_EXERCISE BRIEF_:
Excluding all pictures, please output the listing exactly.

---*---

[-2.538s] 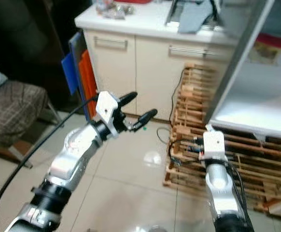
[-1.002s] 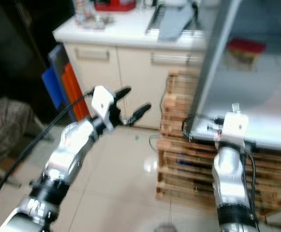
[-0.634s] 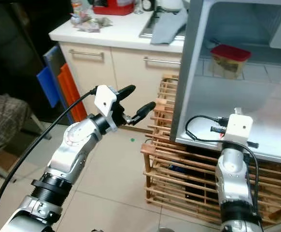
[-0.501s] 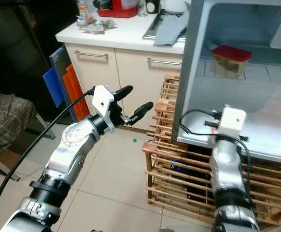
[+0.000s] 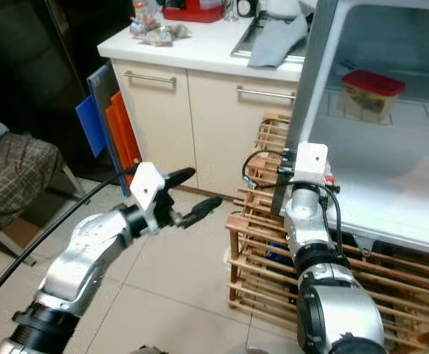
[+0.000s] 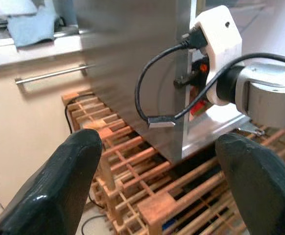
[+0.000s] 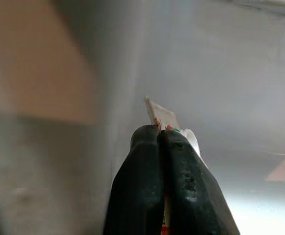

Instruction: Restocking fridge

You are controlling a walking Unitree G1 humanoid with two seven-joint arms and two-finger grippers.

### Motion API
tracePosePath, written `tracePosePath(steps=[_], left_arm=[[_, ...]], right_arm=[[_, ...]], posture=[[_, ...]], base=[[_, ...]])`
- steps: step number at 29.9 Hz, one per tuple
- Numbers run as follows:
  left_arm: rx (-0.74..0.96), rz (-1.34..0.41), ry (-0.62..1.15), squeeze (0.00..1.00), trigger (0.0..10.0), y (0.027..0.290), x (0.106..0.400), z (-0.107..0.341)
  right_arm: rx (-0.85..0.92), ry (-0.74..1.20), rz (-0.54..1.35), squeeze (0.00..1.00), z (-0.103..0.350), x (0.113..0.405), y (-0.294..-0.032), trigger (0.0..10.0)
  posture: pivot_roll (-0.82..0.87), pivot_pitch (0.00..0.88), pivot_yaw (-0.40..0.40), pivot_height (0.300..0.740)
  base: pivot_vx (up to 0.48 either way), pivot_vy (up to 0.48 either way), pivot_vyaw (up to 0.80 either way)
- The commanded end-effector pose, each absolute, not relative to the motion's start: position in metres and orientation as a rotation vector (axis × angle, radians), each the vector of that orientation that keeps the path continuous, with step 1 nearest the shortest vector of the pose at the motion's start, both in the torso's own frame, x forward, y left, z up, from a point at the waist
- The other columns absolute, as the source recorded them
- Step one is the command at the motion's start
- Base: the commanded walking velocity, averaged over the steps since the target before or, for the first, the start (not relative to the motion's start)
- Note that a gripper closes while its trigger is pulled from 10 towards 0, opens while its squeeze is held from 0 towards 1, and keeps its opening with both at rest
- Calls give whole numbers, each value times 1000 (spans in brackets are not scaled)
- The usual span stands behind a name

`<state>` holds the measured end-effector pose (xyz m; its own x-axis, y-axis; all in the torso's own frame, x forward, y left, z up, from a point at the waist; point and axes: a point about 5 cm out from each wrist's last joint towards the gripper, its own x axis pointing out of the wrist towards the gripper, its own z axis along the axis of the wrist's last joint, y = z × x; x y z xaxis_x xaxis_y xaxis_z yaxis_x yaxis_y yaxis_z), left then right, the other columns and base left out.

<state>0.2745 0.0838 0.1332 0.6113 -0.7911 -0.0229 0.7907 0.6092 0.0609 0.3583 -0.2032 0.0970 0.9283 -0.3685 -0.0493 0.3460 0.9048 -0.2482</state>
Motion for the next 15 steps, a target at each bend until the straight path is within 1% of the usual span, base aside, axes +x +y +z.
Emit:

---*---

_SOLUTION TO THE PROBLEM_:
[-2.538s] 
[-1.002s] 
[-0.634s] 
[-0.501s] 
[+0.000s] 
[+0.000s] 
[+0.000s] 

Instruction: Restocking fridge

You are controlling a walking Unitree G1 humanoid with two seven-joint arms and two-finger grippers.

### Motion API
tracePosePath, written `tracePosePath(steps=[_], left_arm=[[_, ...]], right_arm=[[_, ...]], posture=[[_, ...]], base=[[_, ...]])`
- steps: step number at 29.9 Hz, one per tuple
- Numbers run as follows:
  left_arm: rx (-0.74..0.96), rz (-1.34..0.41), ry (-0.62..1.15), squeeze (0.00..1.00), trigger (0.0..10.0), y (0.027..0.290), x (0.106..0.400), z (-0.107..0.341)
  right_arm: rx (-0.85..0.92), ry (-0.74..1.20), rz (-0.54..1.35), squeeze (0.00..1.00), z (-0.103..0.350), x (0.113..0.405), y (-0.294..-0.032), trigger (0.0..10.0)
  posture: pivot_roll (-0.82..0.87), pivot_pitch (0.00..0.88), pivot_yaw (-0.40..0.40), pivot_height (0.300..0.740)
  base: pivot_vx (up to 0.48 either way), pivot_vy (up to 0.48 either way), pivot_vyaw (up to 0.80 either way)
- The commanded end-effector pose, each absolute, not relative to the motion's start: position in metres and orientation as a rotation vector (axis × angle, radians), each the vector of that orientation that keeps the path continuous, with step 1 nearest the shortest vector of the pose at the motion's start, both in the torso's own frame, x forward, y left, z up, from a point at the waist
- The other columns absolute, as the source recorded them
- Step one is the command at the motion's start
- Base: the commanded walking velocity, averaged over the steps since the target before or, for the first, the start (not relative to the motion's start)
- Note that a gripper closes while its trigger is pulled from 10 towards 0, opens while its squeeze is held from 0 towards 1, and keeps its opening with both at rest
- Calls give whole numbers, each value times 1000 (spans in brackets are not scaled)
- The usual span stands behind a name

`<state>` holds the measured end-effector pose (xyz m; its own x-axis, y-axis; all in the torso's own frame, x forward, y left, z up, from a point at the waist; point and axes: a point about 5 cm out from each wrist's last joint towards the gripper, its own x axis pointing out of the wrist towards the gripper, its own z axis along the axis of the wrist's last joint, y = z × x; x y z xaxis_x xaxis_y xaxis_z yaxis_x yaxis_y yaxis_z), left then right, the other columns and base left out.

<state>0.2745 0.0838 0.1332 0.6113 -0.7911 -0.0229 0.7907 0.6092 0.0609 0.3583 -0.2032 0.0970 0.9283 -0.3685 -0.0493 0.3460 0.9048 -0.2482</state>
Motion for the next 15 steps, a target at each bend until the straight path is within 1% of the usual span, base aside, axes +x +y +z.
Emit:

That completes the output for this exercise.